If you prefer keeping it simple:
- Relying on “Remove All Drawing Tools” from the right-click menu is the most straightforward option.
- Manual on-chart deletion for small cleanups avoids diving into menus.
5. Chart Layout and Symbol Strategy
Some users build entire workflows around separate layouts:
- One layout per strategy
- One layout per market (stocks vs. crypto vs. forex)
- One layout for archived analysis, another for a clean daily workspace
In these setups, you may:
- Bulk-delete drawings only in a “working” layout
- Keep another layout untouched as a reference
How aggressive you are about deleting drawings will depend on how much you rely on historical annotations.
How Different Types of Users Approach Bulk Deleting Drawings
To see the spectrum, it helps to imagine a few different common profiles.
Casual or New TradingView User
- Usually has a handful of drawings per chart
- Mostly on mobile or browser
- When the chart feels messy, they simply:
- Right-click → Remove All Drawing Tools, or
- Tap the menu → remove all on mobile
- Rarely uses the Object Tree
For them, the main trade-off is between simplicity and occasionally losing a drawing they might have wanted to keep.
Active Day Trader
- Heavy use of lines, zones, and annotations intraday
- Often works on multi-monitor desktop setups
- Uses:
- Object Tree to group and bulk-delete certain types of drawings
- Shortcuts to speed up the process
- Might clear drawings at the end of each session, but keep some core higher-timeframe levels untouched
They care about speed and clarity, not saving every single annotation forever.
Swing/Position Trader or Investor
- Maintains long-term levels (multi-month trend lines, weekly support/resistance)

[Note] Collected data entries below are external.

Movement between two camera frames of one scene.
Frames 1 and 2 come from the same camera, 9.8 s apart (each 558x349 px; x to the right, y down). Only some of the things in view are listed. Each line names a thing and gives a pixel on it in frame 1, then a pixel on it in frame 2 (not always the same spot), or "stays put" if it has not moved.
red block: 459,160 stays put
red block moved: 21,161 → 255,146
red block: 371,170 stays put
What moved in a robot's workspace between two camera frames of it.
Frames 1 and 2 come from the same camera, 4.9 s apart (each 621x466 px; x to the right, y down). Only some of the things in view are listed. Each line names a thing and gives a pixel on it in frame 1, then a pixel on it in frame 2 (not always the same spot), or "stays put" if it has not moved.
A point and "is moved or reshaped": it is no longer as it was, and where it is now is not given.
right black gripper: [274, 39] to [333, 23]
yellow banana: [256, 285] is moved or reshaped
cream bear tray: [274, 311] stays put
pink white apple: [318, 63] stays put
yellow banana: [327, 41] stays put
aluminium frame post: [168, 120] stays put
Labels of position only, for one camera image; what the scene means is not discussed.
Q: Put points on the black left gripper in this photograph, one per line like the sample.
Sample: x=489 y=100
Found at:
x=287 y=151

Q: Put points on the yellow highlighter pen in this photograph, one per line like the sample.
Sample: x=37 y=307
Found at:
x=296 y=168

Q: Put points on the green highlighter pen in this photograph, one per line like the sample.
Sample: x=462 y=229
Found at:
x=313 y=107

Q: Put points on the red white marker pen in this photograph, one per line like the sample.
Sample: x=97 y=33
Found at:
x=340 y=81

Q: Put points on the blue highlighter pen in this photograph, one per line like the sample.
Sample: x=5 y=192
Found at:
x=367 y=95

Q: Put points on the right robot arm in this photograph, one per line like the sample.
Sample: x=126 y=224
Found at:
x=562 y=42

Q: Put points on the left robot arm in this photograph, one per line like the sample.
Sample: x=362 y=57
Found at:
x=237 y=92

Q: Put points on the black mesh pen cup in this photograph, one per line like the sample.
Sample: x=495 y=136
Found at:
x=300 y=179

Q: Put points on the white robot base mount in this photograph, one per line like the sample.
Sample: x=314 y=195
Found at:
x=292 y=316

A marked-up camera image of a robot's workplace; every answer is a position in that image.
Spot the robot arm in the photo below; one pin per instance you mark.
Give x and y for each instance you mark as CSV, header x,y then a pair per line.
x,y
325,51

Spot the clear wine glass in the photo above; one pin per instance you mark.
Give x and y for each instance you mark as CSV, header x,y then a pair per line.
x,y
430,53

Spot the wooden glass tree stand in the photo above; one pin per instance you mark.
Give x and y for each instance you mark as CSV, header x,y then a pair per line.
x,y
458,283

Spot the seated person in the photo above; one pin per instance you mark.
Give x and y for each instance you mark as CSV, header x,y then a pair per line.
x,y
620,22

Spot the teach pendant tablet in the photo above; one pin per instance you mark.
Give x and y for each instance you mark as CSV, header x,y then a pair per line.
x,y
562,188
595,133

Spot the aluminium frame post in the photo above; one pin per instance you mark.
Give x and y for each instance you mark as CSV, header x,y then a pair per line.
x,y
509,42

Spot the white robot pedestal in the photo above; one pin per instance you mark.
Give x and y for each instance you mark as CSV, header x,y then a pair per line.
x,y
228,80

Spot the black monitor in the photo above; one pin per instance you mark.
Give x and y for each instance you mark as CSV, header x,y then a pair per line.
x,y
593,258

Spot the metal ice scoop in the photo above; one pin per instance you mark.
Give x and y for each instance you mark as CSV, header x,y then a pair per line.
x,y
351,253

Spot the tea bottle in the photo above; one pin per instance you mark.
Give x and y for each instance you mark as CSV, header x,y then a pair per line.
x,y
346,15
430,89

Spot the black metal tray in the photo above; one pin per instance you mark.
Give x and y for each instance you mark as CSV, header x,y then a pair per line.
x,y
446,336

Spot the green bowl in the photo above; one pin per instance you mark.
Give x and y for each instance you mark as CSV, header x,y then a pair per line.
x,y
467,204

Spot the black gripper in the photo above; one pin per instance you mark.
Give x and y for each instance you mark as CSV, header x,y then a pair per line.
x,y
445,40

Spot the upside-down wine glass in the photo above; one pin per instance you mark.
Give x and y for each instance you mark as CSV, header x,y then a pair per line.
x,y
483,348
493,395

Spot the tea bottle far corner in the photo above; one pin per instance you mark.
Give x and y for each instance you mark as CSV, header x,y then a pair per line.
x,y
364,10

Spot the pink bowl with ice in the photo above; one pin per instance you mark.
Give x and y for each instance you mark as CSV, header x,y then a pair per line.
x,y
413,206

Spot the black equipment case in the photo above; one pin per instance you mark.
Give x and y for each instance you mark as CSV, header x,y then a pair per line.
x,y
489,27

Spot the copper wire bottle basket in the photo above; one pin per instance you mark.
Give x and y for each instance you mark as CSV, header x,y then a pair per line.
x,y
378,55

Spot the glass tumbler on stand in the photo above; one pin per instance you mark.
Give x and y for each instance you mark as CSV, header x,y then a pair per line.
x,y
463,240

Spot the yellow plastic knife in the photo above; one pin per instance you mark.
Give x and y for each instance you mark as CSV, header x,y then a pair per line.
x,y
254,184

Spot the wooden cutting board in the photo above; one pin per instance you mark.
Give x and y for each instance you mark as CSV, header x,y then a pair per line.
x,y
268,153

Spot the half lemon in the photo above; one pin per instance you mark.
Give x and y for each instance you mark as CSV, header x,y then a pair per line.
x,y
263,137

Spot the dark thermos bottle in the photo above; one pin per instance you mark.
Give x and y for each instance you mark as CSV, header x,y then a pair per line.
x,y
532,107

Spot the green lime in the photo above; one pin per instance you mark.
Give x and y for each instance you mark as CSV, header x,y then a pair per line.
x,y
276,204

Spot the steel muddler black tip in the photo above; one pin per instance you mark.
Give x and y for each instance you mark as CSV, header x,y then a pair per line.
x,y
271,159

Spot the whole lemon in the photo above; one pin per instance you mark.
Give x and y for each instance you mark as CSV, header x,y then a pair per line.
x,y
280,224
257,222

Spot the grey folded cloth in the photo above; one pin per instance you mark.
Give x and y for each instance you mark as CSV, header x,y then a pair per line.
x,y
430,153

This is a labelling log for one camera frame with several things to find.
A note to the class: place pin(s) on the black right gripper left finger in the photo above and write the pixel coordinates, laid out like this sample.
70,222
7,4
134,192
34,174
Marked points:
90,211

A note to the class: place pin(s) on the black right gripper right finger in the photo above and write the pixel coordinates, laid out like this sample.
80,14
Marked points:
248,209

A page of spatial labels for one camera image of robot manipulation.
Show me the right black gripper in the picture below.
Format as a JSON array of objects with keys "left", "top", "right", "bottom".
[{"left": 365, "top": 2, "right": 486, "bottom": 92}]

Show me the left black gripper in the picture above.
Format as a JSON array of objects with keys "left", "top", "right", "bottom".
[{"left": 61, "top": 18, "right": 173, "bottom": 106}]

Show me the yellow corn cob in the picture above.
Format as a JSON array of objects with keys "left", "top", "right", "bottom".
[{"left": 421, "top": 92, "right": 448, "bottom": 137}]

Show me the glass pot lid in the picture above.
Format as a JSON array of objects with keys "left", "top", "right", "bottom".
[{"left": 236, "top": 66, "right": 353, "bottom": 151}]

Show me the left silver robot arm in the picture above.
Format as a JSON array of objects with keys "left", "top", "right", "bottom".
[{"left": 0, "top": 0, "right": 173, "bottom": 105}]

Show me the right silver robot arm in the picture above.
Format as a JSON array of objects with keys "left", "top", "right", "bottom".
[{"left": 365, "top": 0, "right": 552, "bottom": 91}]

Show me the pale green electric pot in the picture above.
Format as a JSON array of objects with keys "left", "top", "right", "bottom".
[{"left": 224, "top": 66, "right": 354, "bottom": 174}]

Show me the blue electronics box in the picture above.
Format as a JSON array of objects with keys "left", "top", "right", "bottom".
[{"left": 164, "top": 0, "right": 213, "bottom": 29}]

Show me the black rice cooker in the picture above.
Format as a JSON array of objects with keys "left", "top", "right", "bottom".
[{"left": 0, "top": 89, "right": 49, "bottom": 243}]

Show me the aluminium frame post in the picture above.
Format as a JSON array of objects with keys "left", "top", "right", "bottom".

- May have fewer drawings, but each one is more meaningful
- Avoids “Remove All” unless starting a totally new analysis
- Relies more on selective deletion:
- Manually deleting outdated lines
- Using Object Tree to remove smaller categories of drawings
Their main concern is not accidentally losing important reference levels.
Highly Visual / Note-Taking User
- Uses extensive text labels, callouts, arrows, and icons
- Treats TradingView like a visual trading journal
- Tends to accumulate a lot of objects on a chart
- Needs periodic cleanup, but also wants to preserve key history
They often benefit most from:
- Deleting only certain types of drawing tools in the Object Tree
- Keeping separate layouts or even saving chart states for archival
Where Your Own Setup Fits In
All of these methods—“Remove All Drawing Tools,” Object Tree bulk selection, and on-chart multi-select—are built into TradingView and work reliably once you know where to find them.
What changes from person to person is:
- Whether you’re mostly on desktop or mobile
- How many drawings you typically keep on a chart
- How important your historical annotations are to your analysis
- How comfortable you are exploring menus and using shortcuts
- Whether you rely on separate layouts or keep everything on a single chart
Once you look at your own trading style, device, and charting habits, it becomes clearer which combination of these tools makes the most sense for deleting multiple drawings efficiently without losing the parts of your analysis you still need.